---------- Available records ----------
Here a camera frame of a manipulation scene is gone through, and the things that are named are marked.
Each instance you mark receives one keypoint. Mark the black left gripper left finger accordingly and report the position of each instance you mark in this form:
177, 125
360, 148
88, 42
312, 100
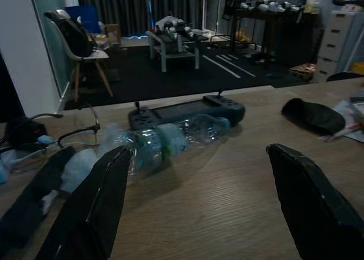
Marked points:
94, 203

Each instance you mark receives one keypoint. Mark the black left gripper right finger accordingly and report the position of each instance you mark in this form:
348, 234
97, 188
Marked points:
310, 206

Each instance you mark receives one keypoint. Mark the white crumpled tissue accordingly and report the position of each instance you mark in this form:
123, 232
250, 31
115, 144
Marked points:
79, 166

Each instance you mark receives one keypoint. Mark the flat black strip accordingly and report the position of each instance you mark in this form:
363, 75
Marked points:
31, 194

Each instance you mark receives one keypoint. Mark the small blue tissue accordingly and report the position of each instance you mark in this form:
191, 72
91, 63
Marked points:
45, 140

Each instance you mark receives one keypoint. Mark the red white pen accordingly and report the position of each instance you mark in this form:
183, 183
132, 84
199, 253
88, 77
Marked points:
341, 132

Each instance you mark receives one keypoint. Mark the black fabric pouch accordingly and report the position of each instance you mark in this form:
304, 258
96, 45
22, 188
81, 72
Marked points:
312, 117

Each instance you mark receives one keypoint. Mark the large blue tissue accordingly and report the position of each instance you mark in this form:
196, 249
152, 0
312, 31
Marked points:
6, 166

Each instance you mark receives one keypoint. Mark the black power adapter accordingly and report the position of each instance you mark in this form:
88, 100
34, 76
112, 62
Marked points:
27, 132

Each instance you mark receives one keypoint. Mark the crushed clear plastic bottle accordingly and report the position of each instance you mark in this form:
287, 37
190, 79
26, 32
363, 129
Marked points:
176, 142

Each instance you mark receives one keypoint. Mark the white paper sheets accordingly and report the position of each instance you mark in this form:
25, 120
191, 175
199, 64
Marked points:
354, 112

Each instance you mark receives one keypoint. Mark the dark handheld game console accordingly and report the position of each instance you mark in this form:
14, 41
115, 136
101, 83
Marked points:
182, 110

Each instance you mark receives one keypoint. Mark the black chair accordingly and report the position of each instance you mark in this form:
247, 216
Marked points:
345, 76

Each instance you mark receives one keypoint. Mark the wooden crate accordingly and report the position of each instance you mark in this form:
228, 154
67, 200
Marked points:
303, 70

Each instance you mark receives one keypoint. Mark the white shell chair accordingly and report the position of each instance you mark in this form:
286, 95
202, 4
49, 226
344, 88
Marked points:
85, 58

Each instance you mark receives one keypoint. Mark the grey drawer cabinet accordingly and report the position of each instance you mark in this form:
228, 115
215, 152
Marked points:
335, 43

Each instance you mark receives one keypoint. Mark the small cardboard box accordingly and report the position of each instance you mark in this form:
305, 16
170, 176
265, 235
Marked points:
112, 33

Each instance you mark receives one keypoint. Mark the white low bench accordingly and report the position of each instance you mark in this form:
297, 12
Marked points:
173, 51

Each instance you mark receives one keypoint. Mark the black backpack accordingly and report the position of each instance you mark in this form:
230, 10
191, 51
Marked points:
71, 32

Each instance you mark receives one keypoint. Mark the blue board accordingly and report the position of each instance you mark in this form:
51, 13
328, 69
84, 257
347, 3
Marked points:
84, 18

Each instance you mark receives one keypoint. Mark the dark wooden side table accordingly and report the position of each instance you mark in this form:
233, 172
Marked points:
270, 24

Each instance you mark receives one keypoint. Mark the white robot parts pile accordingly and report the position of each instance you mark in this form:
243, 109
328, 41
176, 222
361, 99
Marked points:
177, 26

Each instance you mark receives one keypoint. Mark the dark curtain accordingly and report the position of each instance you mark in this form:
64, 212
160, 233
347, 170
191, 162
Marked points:
136, 6

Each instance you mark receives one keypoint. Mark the black frame eyeglasses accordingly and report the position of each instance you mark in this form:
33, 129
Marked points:
94, 127
----------
Every record must be returned exactly. Leave its pictures out.

Here a camera frame of a manipulation scene is gone through, and the things that are named are marked.
Each instance you mark receives one keypoint. Mark the black left gripper left finger accordingly and report the position of each instance you mark in this form:
177, 125
360, 148
88, 42
312, 100
Marked points:
94, 203

Each instance you mark receives one keypoint. Mark the black left gripper right finger accordingly and report the position of each instance you mark in this form:
348, 234
97, 188
Marked points:
310, 206

Each instance you mark receives one keypoint. Mark the white crumpled tissue accordingly and report the position of each instance you mark in this form:
123, 232
250, 31
115, 144
Marked points:
79, 166

Each instance you mark receives one keypoint. Mark the flat black strip accordingly and report the position of each instance you mark in this form:
363, 75
Marked points:
31, 194

Each instance you mark receives one keypoint. Mark the small blue tissue accordingly and report the position of each instance you mark in this form:
191, 72
91, 63
Marked points:
45, 140

Each instance you mark receives one keypoint. Mark the red white pen accordingly and report the position of each instance you mark in this form:
183, 183
132, 84
199, 253
88, 77
Marked points:
341, 132

Each instance you mark receives one keypoint. Mark the black fabric pouch accordingly and report the position of each instance you mark in this form:
304, 258
96, 45
22, 188
81, 72
Marked points:
312, 117

Each instance you mark receives one keypoint. Mark the large blue tissue accordingly and report the position of each instance you mark in this form:
196, 249
152, 0
312, 31
Marked points:
6, 166

Each instance you mark receives one keypoint. Mark the black power adapter accordingly and report the position of each instance you mark in this form:
88, 100
34, 76
112, 62
Marked points:
27, 132

Each instance you mark receives one keypoint. Mark the crushed clear plastic bottle accordingly and report the position of each instance you mark in this form:
287, 37
190, 79
26, 32
363, 129
Marked points:
176, 142

Each instance you mark receives one keypoint. Mark the white paper sheets accordingly and report the position of each instance you mark in this form:
25, 120
191, 175
199, 64
Marked points:
354, 112

Each instance you mark receives one keypoint. Mark the dark handheld game console accordingly and report the position of each instance you mark in this form:
14, 41
115, 136
101, 83
Marked points:
182, 110

Each instance you mark receives one keypoint. Mark the black chair accordingly and report the position of each instance you mark in this form:
247, 216
Marked points:
345, 76

Each instance you mark receives one keypoint. Mark the wooden crate accordingly and report the position of each instance you mark in this form:
228, 154
67, 200
Marked points:
303, 70

Each instance you mark receives one keypoint. Mark the white shell chair accordingly and report the position of each instance you mark in this form:
286, 95
202, 4
49, 226
344, 88
Marked points:
85, 58

Each instance you mark receives one keypoint. Mark the grey drawer cabinet accordingly and report the position of each instance you mark in this form:
228, 115
215, 152
Marked points:
335, 43

Each instance you mark receives one keypoint. Mark the small cardboard box accordingly and report the position of each instance you mark in this form:
305, 16
170, 176
265, 235
Marked points:
112, 33

Each instance you mark receives one keypoint. Mark the white low bench accordingly and report the position of each instance you mark in this form:
297, 12
Marked points:
173, 51

Each instance you mark receives one keypoint. Mark the black backpack accordingly and report the position of each instance you mark in this form:
230, 10
191, 51
Marked points:
71, 32

Each instance you mark receives one keypoint. Mark the blue board accordingly and report the position of each instance you mark in this form:
51, 13
328, 69
84, 257
347, 3
Marked points:
84, 18

Each instance you mark receives one keypoint. Mark the dark wooden side table accordingly and report the position of each instance you mark in this form:
233, 172
Marked points:
270, 24

Each instance you mark receives one keypoint. Mark the white robot parts pile accordingly and report the position of each instance you mark in this form:
243, 109
328, 41
176, 222
361, 99
Marked points:
177, 26

Each instance you mark receives one keypoint. Mark the dark curtain accordingly and report the position of each instance you mark in this form:
64, 212
160, 233
347, 170
191, 162
Marked points:
136, 6

Each instance you mark receives one keypoint. Mark the black frame eyeglasses accordingly and report the position of each instance you mark in this form:
33, 129
Marked points:
94, 127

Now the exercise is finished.